- [Exercise instructions] Tally the lines below that contain "tags". The number is the whole answer.

** Opening Stored data block **

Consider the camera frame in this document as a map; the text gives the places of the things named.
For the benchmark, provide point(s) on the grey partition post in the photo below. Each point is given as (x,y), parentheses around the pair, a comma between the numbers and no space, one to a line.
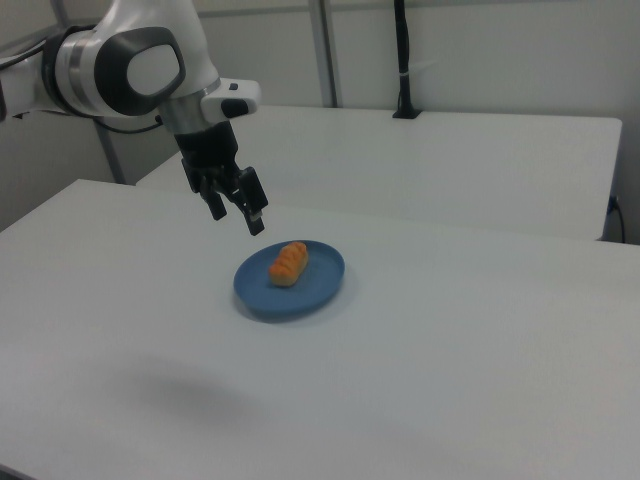
(327,50)

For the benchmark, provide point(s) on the black pole with base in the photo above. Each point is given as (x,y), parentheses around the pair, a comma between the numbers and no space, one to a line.
(403,60)

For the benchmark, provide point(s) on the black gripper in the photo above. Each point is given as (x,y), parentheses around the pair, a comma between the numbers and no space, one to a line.
(207,145)

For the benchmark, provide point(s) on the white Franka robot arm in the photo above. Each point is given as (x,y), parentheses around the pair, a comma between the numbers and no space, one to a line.
(150,70)

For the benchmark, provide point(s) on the white side table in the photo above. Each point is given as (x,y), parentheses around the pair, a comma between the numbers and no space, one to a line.
(425,165)

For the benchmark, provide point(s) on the blue round plate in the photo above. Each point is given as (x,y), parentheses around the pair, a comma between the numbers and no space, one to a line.
(310,292)

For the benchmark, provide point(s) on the orange bread roll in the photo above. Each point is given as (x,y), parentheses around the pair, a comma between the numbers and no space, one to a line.
(289,264)

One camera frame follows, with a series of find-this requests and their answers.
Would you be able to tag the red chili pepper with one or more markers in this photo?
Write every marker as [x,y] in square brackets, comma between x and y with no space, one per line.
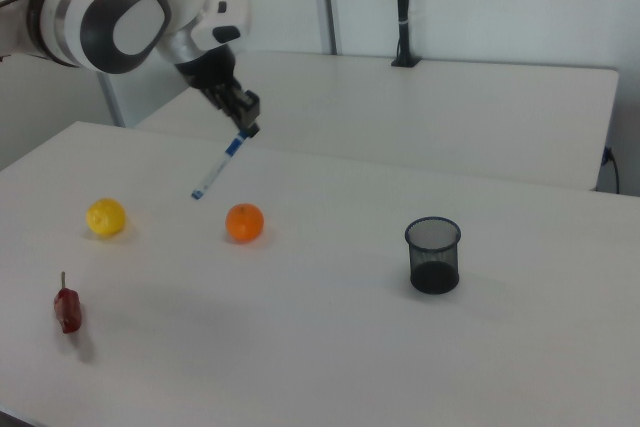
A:
[69,308]

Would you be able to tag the white side table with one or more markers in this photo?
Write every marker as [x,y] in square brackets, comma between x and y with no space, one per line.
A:
[400,112]

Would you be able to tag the tall black camera pole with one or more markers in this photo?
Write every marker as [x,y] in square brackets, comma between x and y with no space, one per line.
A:
[403,7]

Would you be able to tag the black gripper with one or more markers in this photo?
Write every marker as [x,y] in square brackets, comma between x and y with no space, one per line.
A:
[210,72]

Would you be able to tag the black mesh pen cup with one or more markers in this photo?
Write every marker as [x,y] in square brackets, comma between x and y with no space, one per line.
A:
[434,277]

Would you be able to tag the orange mandarin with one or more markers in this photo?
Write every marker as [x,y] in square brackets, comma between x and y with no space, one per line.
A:
[244,223]

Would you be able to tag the white marker pen blue cap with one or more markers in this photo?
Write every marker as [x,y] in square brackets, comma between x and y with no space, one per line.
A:
[220,167]

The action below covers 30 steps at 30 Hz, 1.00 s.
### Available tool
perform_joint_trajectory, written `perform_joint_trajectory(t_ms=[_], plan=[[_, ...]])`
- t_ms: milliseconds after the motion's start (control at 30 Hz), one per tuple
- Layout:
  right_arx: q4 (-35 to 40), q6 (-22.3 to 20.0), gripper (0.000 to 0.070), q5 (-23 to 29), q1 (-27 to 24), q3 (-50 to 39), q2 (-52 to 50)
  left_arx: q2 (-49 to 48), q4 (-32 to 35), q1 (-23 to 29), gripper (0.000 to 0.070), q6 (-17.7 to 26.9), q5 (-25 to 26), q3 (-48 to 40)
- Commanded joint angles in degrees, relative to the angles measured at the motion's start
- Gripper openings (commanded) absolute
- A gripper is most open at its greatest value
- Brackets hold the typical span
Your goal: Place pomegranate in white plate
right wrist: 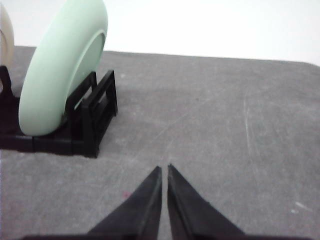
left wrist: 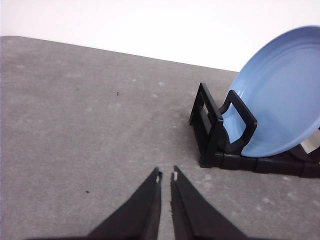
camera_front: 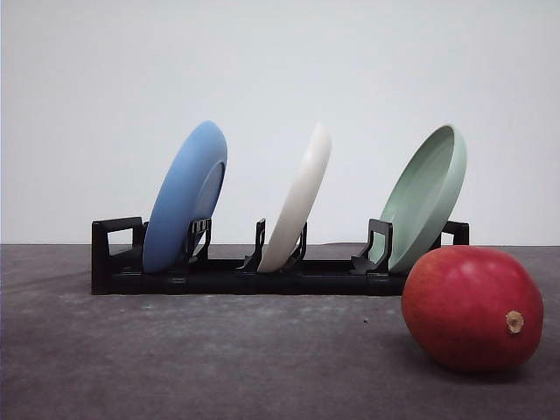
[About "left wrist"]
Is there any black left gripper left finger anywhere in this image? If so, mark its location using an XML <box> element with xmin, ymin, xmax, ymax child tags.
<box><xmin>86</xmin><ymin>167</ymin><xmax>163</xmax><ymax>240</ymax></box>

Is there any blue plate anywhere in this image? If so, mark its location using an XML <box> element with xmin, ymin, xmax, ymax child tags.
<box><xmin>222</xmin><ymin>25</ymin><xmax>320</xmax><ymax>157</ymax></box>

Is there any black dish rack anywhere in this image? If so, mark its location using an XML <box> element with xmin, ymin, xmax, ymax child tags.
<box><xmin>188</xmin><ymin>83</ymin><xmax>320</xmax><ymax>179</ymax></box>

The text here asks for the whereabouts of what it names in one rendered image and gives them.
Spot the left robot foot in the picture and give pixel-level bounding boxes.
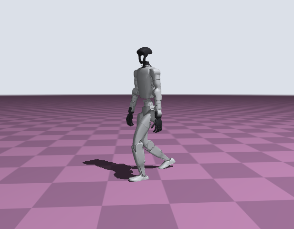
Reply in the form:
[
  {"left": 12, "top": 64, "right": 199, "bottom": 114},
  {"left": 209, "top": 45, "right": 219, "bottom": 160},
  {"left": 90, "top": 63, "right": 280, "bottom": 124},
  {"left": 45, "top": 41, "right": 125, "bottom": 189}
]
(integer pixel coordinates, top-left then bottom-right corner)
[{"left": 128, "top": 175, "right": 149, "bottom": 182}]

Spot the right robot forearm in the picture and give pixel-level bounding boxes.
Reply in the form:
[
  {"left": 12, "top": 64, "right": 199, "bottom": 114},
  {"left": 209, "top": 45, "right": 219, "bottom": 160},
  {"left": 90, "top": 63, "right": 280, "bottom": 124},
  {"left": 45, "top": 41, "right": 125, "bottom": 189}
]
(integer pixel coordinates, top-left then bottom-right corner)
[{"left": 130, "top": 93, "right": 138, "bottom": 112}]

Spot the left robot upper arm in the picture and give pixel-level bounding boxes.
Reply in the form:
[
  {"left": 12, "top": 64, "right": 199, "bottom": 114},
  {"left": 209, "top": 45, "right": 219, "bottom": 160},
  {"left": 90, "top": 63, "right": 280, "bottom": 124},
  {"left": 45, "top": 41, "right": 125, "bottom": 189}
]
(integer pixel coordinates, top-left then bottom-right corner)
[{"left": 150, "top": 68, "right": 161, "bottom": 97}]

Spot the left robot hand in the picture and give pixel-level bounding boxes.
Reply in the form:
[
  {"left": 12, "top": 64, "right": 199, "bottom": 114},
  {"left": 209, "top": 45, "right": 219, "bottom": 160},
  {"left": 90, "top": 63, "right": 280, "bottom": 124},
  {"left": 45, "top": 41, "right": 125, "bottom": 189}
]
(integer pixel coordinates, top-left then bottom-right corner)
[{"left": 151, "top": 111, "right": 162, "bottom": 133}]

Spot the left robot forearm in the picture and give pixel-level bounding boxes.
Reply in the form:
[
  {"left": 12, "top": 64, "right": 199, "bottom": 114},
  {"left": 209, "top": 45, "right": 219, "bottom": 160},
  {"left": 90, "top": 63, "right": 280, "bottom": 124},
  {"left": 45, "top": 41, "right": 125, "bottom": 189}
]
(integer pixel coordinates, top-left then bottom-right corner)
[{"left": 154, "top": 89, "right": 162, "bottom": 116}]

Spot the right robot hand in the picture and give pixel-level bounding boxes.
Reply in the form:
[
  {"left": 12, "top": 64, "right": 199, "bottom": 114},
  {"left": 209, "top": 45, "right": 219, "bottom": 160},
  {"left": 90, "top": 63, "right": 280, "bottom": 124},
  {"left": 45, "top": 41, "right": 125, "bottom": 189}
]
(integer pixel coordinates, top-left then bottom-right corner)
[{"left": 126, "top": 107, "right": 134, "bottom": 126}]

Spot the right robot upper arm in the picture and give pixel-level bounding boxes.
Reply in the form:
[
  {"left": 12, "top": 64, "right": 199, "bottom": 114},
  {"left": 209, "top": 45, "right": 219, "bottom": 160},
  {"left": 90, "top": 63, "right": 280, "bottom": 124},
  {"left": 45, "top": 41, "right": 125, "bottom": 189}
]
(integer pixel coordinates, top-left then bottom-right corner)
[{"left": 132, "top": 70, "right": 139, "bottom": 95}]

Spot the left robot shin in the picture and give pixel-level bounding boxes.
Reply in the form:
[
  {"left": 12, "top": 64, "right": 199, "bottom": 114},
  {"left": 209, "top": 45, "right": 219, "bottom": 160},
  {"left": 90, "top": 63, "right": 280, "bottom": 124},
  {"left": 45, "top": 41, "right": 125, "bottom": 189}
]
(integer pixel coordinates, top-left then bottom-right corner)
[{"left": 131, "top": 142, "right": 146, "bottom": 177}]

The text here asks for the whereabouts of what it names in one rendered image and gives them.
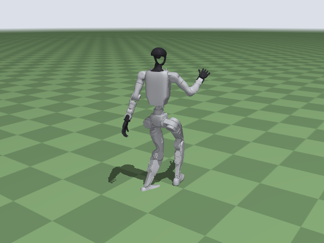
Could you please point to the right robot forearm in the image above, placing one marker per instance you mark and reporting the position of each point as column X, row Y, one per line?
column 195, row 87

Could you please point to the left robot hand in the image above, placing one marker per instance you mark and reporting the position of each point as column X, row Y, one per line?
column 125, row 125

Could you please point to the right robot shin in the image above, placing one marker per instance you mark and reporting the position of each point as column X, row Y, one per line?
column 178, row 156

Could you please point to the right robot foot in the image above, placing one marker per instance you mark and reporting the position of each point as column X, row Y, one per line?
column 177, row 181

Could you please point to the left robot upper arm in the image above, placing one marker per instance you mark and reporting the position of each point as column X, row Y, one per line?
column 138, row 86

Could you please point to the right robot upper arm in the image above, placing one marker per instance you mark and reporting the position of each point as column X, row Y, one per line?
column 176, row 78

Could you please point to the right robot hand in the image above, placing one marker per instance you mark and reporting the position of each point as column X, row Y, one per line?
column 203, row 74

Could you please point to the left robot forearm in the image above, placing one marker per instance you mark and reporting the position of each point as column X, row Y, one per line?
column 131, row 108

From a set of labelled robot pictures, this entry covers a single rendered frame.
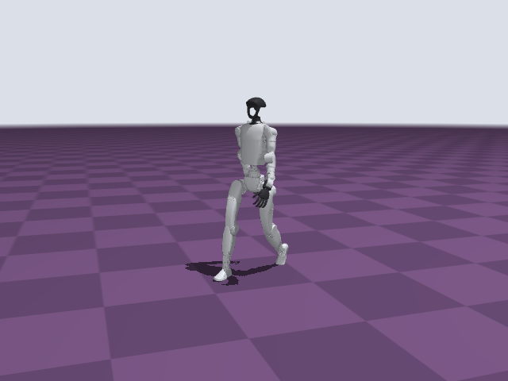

** Closing Stored data block **

- [Output for this exercise] 3